Description of the task. Filter this data down to the lines that hold "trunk", and copy them.

[Opening Supplied data section]

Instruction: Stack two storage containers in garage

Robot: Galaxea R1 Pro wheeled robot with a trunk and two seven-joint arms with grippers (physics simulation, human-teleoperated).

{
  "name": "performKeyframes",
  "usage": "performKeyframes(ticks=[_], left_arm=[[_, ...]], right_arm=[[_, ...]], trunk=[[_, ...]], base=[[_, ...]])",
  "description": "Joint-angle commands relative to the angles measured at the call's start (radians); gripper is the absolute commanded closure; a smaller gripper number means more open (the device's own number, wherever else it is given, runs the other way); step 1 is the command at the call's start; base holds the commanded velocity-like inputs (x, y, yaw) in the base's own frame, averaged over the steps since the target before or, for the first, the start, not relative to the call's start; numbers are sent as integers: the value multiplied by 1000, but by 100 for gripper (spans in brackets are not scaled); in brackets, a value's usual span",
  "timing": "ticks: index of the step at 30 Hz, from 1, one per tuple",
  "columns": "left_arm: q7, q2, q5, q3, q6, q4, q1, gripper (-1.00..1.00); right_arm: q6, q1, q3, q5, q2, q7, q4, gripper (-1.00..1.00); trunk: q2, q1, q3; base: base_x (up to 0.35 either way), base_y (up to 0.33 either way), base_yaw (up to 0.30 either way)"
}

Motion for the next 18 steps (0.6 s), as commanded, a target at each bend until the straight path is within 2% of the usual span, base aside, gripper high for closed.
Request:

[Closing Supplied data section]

Answer space.
Robot: Galaxea R1 Pro wheeled robot with a trunk and two seven-joint arms with grippers (physics simulation, human-teleoperated).
  "usage": "performKeyframes(ticks=[_], left_arm=[[_, ...]], right_arm=[[_, ...]], trunk=[[_, ...]], base=[[_, ...]])",
  "columns": "left_arm: q7, q2, q5, q3, q6, q4, q1, gripper (-1.00..1.00); right_arm: q6, q1, q3, q5, q2, q7, q4, gripper (-1.00..1.00); trunk: q2, q1, q3; base: base_x (up to 0.35 either way), base_y (up to 0.33 either way), base_yaw (up to 0.30 either way)"

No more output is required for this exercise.